Realistic Acting | Developing Truthful, Compelling Performances


Realistic acting. It’s the holy grail, isn’t it? After all the preparation—all of the anguish that goes to discovering a character, preparing a role, rehearsing and bringing it to life on stage or on screen—you really do hope your performance finds some semblance of real life: what you might loftily call “truth”. However, it’s not something that even good actors can guarantee in their performances. If you want your acting to feel real, you need to work for it.

Realistic acting describes a quality of performance that feels grounded, natural and true to the circumstances of the character and story. It is achieved through considered study of the text, and by making subsequent choices in one’s performance that feel connected to the character’s emotions and experiences—rather than what might be most entertaining for the audience.

In this article, we’ll give you everything we can to get you onto the path towards realism. We’ll explore how to find it, how to keep it and the fascinating instances where realistic acting might need to go out the door….

Let’s dive in!

Should Acting Be Realistic?

The short answer to this question is “yes”. Realistic acting is what allows audiences to connect and empathise with a character. If their actions within a scene don’t feel truthful, the character can risk coming across as a caricature—or simply an outright fake.

Realistic acting also helps connect audiences to characters whose stories might differ wildly from their own lived experience. Most of us will never know the betrayal of Hamlet’s uncle Claudius. (And fingers crossed our uncle doesn’t murder our father, the king, and marries our mother in a pretzel of incestuous dramatics.)

What do you do if the story you’re telling is fantastic or

True to the Character, or True to You?

Let’s examine an important truth lost on many actors. Realistic acting doesn’t mean that the character resembles you, or acts the way you would in that situation. The only exception is if you’re literally playing yourself. Which is highly unlikely.

Can actors draw from their own personality and experiences to play a role? Absolutely! There’s a rich history of drawing from experience and emotion to find ‘truth’ in acting; proponents of the Method system/s tend to cop an equal amount of praise and flak for these very processes.

The risk is, however, is crafting a performance to think about what you might do, rather than your character. Because, while they may be similar to you in some (or many) respects, they are their own, distinct person. They’re going to navigate a story in their own way, and it’s your job as the actor to discover that. Not fit with what suits you.

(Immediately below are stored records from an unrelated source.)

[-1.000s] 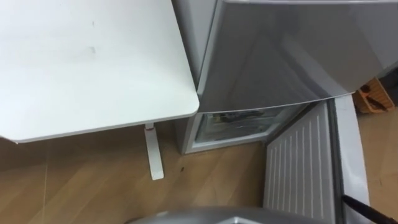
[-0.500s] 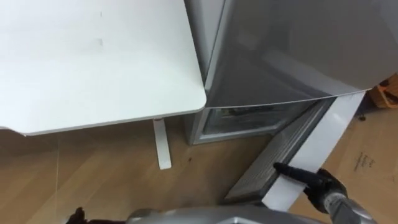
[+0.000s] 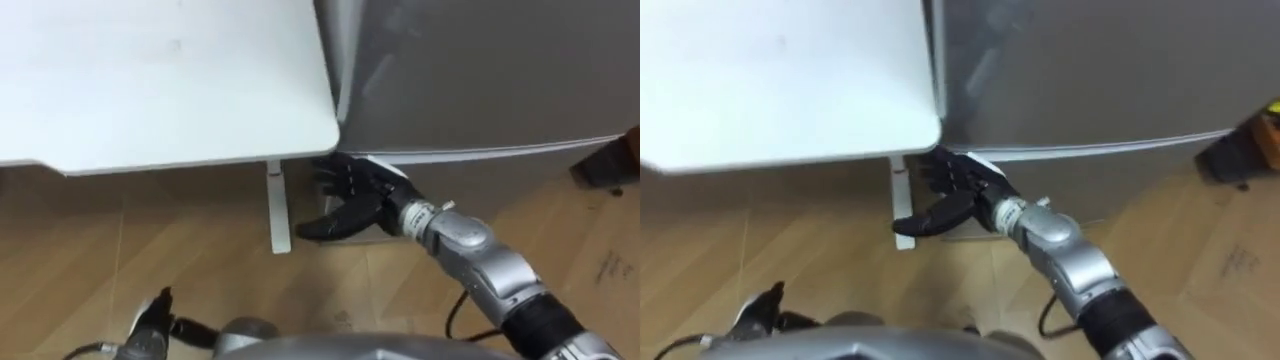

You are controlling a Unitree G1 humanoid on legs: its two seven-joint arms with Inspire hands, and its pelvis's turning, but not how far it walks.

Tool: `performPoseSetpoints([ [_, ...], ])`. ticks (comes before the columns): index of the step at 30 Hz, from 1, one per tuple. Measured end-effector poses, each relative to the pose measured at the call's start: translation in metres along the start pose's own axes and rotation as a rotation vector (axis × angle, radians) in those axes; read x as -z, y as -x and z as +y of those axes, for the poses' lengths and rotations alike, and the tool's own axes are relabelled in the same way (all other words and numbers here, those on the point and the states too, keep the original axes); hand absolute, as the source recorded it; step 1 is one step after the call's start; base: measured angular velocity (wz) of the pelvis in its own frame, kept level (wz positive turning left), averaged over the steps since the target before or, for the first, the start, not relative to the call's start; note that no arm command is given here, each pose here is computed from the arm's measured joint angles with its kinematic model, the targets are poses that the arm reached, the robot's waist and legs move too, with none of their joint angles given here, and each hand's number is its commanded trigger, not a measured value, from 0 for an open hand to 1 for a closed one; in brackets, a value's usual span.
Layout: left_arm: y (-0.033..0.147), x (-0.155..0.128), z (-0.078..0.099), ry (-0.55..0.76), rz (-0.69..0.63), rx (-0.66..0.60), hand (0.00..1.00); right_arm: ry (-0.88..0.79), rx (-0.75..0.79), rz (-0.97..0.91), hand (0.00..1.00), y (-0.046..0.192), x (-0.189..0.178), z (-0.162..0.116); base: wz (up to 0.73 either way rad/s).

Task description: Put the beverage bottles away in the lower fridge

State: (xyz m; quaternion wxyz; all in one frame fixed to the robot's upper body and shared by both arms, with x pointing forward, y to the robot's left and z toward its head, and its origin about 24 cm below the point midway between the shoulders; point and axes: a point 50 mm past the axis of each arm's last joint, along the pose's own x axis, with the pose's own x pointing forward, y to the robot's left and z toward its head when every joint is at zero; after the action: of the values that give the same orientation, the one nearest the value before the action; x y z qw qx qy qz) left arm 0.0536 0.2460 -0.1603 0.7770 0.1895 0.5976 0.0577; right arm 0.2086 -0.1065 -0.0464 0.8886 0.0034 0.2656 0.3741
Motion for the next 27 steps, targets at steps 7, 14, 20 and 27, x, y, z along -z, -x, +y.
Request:
performPoseSetpoints([
  [7,0.003,0.014,-0.004,-0.014,0.048,0.032,0.0,0.005,-0.129,-0.014,0.0,-0.001,-0.005,0.005,0.23],
  [14,0.003,0.015,-0.003,-0.014,0.057,0.024,0.0,0.02,-0.172,0.009,0.0,-0.002,0.0,0.007,0.13],
  [20,0.004,0.02,-0.004,-0.008,0.075,0.017,0.0,-0.06,-0.01,0.206,0.0,0.014,0.054,-0.015,0.11],
  [27,0.008,0.039,-0.003,0.04,0.127,0.004,0.0,-0.325,0.417,0.599,0.0,0.101,0.169,-0.033,0.04],
])
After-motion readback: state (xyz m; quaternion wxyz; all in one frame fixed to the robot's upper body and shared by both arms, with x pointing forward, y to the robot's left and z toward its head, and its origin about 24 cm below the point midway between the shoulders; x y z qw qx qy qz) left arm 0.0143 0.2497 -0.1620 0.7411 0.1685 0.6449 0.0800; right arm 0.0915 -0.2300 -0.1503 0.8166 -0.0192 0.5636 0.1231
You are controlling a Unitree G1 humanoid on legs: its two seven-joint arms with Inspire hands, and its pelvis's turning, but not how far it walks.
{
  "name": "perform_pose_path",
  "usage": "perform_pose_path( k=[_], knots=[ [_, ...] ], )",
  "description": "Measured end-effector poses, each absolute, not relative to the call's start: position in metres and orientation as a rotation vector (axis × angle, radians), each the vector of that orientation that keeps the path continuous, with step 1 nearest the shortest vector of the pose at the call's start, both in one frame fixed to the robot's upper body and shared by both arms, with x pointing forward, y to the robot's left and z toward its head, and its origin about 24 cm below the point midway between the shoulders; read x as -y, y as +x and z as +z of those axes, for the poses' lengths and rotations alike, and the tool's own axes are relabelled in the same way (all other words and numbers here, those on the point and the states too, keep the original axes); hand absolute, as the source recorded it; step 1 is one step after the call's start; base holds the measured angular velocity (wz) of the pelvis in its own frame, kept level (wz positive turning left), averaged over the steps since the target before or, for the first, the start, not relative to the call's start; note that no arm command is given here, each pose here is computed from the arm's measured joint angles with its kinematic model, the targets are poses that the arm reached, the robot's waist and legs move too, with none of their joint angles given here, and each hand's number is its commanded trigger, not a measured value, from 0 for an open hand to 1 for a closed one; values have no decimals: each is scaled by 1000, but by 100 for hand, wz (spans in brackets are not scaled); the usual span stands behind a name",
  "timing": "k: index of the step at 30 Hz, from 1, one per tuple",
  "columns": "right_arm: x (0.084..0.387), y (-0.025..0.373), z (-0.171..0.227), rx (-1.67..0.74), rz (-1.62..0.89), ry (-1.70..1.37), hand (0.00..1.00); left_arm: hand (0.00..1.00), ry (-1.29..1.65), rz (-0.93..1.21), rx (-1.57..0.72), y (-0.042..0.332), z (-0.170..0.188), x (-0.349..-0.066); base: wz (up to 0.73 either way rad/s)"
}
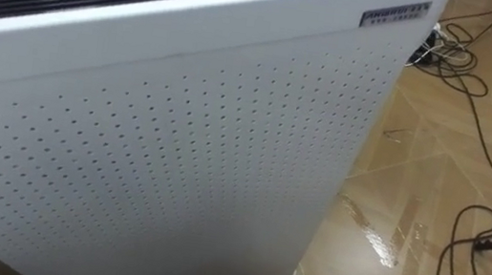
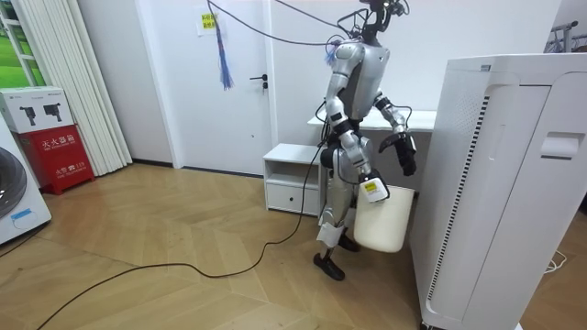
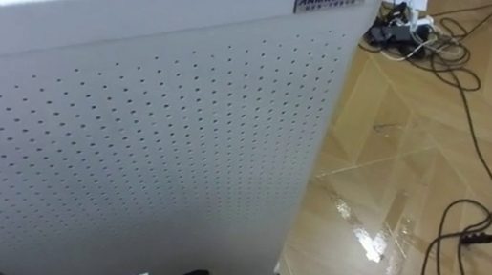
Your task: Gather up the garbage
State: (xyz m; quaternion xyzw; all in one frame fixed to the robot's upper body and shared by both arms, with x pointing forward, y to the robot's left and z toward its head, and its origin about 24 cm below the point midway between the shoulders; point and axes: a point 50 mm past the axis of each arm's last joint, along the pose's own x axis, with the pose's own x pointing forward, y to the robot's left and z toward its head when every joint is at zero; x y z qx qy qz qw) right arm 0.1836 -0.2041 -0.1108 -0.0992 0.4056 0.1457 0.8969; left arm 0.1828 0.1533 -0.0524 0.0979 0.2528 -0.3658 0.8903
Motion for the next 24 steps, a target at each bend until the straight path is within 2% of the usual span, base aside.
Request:
perform_pose_path(
  k=[10, 18, 24],
  knots=[
    [231, 136, -134, -996, 167, -132, 100, 0, 157, -626, -727, 138, -87, -179, 9],
    [252, 102, -145, -1095, -16, 11, 100, 0, 65, -324, -985, 87, -124, -226, 19],
    [265, 85, -148, -1146, -128, 26, 100, 0, -26, -185, -1064, 66, -139, -229, 28]
  ],
)
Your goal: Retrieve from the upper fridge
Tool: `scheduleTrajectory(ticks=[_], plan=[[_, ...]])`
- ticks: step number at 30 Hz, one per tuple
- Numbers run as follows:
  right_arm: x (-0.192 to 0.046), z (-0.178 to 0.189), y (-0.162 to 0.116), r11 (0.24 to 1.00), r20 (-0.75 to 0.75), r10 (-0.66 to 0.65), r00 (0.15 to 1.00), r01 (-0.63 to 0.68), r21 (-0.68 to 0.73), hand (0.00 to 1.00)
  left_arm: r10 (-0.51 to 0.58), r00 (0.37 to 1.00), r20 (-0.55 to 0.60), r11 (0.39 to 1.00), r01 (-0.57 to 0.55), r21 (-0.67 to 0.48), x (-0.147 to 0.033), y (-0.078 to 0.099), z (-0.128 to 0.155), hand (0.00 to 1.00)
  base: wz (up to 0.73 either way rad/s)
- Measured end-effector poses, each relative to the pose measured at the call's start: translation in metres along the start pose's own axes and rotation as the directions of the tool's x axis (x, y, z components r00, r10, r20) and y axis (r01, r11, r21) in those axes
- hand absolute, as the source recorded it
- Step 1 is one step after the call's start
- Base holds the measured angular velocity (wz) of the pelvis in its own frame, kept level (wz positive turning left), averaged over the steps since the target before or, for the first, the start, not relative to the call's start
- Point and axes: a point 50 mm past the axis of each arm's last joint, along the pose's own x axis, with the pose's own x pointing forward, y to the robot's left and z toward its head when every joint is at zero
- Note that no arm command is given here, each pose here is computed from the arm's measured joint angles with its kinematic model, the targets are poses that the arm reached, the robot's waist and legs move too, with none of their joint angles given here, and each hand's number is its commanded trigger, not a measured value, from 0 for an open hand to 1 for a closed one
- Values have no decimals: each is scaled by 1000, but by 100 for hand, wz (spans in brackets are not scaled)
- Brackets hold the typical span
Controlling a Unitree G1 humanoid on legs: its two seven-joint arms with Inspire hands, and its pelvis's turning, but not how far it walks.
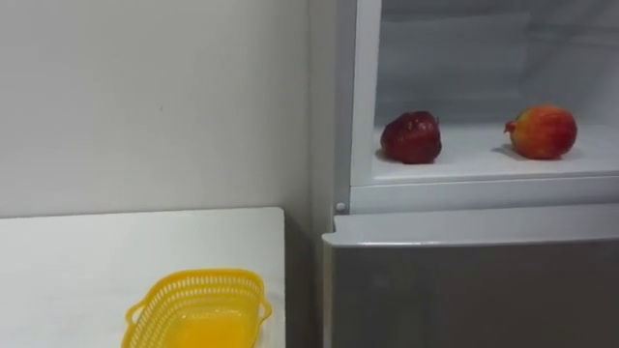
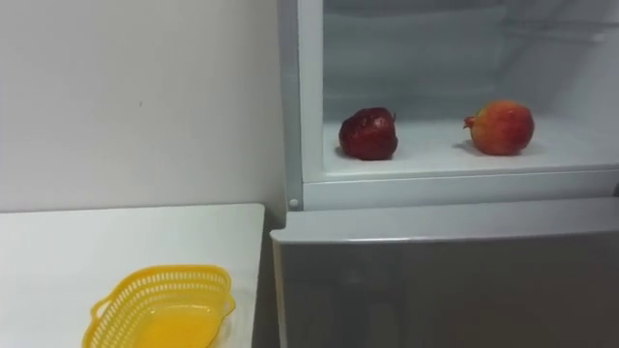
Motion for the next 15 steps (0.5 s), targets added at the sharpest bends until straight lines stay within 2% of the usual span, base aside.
scheduleTrajectory(ticks=[2, 8, 12, 15], plan=[[0, -2, 2, 1000, -6, -10, 1000, 10, 2, 0, 0, 1000, -8, 998, 1, 64, 0, 1, -1, 0, 0], [0, -4, 1, 999, -6, -47, 999, 47, 7, 0, 12, 1000, -16, 988, -9, 155, 0, 3, -4, 0, -9], [-1, 4, -4, 994, 37, -113, 993, 113, 15, 0, 8, 1000, -18, 988, -5, 156, 0, 2, -5, 0, -1], [-6, 25, -16, 980, 142, -193, 971, 184, 75, 0, 6, 1000, -3, 988, -6, 156, 0, 3, -2, 0, -6]])
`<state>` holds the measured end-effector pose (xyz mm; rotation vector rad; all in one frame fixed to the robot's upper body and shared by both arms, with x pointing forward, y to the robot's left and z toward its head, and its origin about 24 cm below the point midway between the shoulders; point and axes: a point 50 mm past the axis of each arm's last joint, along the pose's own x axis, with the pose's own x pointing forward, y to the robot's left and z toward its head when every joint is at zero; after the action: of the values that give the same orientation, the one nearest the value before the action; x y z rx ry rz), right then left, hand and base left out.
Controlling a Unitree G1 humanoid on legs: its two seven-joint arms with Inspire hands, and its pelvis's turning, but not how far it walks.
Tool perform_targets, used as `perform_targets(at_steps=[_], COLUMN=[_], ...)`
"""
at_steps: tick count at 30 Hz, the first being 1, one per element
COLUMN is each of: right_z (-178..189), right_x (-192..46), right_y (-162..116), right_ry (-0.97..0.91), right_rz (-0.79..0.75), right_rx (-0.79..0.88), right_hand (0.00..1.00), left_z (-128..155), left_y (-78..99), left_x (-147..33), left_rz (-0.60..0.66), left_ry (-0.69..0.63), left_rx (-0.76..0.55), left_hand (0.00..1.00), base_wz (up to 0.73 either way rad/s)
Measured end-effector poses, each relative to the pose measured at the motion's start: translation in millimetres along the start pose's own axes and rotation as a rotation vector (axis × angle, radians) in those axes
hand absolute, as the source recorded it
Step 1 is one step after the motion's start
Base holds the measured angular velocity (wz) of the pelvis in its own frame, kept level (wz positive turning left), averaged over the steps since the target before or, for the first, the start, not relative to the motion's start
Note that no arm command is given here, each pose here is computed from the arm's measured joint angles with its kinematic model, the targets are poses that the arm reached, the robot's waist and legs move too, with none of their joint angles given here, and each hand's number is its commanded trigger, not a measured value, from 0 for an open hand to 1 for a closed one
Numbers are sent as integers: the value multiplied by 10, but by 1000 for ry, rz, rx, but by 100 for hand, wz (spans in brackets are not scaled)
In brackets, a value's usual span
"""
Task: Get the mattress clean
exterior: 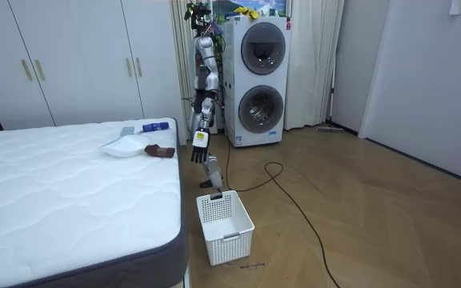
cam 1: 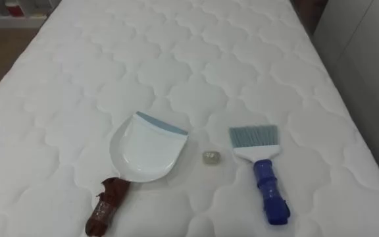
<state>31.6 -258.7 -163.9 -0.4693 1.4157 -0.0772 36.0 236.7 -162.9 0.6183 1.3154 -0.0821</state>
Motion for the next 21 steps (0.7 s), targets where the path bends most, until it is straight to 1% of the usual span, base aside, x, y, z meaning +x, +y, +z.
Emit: perform_targets(at_steps=[7,9,13,16,21], right_z=[-8,6,45,126,255], right_x=[-2,-1,0,2,-4], right_y=[13,13,4,-16,-31], right_ry=[-1,-5,-22,-59,-141], right_rz=[4,4,0,-15,-23], right_rx=[26,28,29,54,154], right_hand=[0,0,0,0,0], left_z=[-36,-47,-32,2,84], left_y=[-16,-21,-14,12,88], left_x=[-8,-10,-6,-1,3], left_rz=[-3,-6,3,37,115], left_ry=[8,13,8,-9,-66], left_rx=[-2,-39,-71,-102,-165], left_hand=[0,0,0,0,0], base_wz=[0,0,0,0,0])
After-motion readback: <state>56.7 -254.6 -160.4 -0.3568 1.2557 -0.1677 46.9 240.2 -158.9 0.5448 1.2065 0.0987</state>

If you wilfully try to make the character resemble yourself, think like yourself, act and react like yourself … you’re not doing the character any favours. In fact, your craft becomes all about you—rather than serving the and telling the story.

Knowing The Text

So if we can’t reliably search for truth in ourselves, where do we look for any hints to make our acting seem realistic?

We start with the text. It’s all about the words on the page. Realistic acting begins and ends with script analysis. You need to glean the author’s words for any and all hints about your character, their overall narrative arc and the larger story world they inhabit.

You’ll gain a far stronger understanding with facts and questions under your belt than simple gut feeling. What’s more, you’ll be able to support your ideas and interpretations with the original text backing you up—something looked upon favourably by most directors and writers.

Even when you’ve finished your initial pass of the script, you can lean on analytical tools that help you ground and discover your character. Answer the questions in the given circumstances for context, use the ‘moment before’ for motivation and to discover the stakes (more on this later.)

Discover the Want and Fight For It!

Conflict is the essence of all drama—the secret ingredient without which we’d find any excitement on stage or screen. And driving that conflict is a clash of ‘wants’ that propels characters into thought, feeling and (most importantly) action.

What does your character want? What is their objective? Realistic acting is driven by your character’s relentless pursuit of their goal. Not relentless as in “big” or “dramatic”, but relentless as in never ceasing, even in the quieter moments of a narrative. Even if all hope for the character looks bleak.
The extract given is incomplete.